# Shrimp infection? ID help please



## Sploosh (Nov 19, 2012)

Hello, one of my orange sunkist shrimp (caridina propinqua) has been milky white inside for over 2 months now. I lost 2 earlier in the year to this same infection, also in my other tank lost most invert stock to something similar, if not the same. 
Hoping to find out what this is so I can take better action towards treating it.

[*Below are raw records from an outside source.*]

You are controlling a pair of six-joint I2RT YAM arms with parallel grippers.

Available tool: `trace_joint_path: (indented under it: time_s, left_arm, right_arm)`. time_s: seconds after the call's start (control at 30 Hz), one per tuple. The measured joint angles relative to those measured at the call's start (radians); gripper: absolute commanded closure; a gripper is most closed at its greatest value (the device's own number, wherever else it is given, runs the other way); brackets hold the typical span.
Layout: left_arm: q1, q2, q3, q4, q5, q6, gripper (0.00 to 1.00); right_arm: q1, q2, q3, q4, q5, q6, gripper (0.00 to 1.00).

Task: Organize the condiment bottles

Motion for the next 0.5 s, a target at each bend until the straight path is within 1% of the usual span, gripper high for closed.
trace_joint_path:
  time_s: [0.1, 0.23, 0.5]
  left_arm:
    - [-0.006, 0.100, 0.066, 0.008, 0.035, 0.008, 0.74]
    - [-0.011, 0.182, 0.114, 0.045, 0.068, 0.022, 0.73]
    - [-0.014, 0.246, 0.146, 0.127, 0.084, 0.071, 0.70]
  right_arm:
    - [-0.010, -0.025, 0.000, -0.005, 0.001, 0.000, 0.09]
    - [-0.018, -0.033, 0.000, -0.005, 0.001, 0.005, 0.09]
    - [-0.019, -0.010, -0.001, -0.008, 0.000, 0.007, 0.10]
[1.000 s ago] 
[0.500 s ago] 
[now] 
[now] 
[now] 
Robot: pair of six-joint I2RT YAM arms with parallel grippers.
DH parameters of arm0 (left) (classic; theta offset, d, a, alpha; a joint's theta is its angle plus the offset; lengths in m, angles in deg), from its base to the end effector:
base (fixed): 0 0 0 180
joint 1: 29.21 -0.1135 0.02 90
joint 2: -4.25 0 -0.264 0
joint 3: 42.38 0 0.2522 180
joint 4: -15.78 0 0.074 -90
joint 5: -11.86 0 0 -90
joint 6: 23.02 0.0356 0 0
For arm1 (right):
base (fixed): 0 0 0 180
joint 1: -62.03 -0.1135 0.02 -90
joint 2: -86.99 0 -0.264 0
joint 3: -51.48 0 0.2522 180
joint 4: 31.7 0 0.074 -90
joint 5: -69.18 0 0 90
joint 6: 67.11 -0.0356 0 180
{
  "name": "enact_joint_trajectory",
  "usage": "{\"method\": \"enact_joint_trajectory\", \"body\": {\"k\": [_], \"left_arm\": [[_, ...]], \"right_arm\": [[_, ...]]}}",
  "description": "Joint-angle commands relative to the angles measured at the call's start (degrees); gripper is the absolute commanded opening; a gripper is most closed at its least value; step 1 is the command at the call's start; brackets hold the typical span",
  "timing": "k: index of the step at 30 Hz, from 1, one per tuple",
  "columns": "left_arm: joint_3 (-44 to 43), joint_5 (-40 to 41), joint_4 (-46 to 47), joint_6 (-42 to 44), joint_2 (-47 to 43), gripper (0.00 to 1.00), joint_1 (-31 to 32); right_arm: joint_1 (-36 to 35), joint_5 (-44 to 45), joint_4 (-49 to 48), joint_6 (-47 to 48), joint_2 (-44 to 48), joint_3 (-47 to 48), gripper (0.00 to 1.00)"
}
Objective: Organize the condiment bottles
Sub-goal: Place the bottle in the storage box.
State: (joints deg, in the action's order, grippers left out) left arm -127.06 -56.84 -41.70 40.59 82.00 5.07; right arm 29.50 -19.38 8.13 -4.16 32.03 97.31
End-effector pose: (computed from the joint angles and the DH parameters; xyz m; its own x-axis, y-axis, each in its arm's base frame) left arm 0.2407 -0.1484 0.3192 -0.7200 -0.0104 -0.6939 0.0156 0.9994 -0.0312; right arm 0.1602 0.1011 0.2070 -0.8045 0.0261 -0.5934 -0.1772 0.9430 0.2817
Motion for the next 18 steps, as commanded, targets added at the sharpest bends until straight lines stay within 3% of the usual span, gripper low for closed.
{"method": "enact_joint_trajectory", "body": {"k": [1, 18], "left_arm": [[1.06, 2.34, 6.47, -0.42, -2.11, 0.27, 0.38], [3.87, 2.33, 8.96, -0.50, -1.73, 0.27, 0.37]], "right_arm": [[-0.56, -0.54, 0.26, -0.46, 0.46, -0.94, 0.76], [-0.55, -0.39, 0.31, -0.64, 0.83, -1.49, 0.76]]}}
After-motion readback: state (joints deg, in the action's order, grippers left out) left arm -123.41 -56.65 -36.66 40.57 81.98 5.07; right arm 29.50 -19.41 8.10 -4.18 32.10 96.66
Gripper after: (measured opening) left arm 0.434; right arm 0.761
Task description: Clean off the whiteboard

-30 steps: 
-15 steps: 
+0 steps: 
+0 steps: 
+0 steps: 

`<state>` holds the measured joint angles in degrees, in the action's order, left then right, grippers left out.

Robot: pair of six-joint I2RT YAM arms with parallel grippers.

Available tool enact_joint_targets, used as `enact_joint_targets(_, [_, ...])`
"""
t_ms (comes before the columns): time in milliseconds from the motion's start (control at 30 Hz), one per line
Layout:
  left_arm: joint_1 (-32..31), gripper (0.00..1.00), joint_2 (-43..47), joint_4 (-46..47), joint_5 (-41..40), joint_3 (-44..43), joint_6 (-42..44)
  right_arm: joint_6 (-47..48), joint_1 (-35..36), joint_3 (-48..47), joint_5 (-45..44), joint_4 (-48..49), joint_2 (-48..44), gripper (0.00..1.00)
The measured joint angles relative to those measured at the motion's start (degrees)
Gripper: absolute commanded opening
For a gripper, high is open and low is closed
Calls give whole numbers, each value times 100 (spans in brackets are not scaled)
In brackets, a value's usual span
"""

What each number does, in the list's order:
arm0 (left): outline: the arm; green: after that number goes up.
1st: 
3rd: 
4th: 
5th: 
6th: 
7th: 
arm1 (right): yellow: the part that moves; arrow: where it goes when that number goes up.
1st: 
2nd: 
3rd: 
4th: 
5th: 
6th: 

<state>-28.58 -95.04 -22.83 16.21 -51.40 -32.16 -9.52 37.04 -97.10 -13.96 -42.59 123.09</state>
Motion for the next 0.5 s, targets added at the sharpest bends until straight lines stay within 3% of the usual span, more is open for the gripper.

Below is the female that has been white inside for over 2 months:
View attachment 13113


Another female noticed 5 days ago:
View attachment 13114


Water parameters:

pH: 7.0
GH: 5.6deg/100mg/L
KH: 2.8deg/50mg/L
Nitrate: around 20+-mg/L 
Nitrite & Ammonia 0 when last tested (2 weeks ago)
Temp: 76deg F

Water changes every 2-4 days of 30-45% for the past 3 1/2 months.
Tap water sat for 12-36hours, GH/KH boosters added, pH is 6.5-7.0 after adding minerals.
GH/KH has been stabile for just over 2 months, was fluctuating before I got mineral amounts adjusted.
Nitrates were very high (test kit maxes at 100mg/L) was at max for a couple tests 4 months ago, before I started more frequent water changes.
Vacuuming not as frequently as I should - once a week on average.
Filter cleaning every 2 water changes. (air driven sponge & foam canister filters)

Any thoughts as to what this is?

I suspect it is a gill infection / lack of oxygenation in the blood, due to high levels of nitrates/solid waste in the tank, also due to stock density in the tank.

If so how should I treat it?

Thank you.


----------



## Claudia (Apr 21, 2010)

Cant see the pics


----------



## Sploosh (Nov 19, 2012)

Shrimp1:







Shrimp2:


----------



## Claudia (Apr 21, 2010)

I have never seen this before and/or has happen to me but i have been researching and i found some things. I read that is rare case where you have recently received a female shrimp that had contact with the Okayama Parasite, or the Super White Tiger Shrimp parasite. It also says that the parasite is harmless, the white only displayed in the males, though females can carry the parasite. When an infected female creates a saddle the parasite infects the eggs and eventually the newborn shrimp.
U do have to quarantine the affected shrimps because it will spread, so pretty much u have to quarantine so they dont keep on breeding and carrying this parasire. Also sometimes when the shrimps are old they loose their color so i think it will b good if u search a bit more or maybe some of the experts in shrimps here might b able to help better


----------



## Sploosh (Nov 19, 2012)

Thank you for your research and advice, I did find similar information in my research, unfortunately it is far too late to quarantine. 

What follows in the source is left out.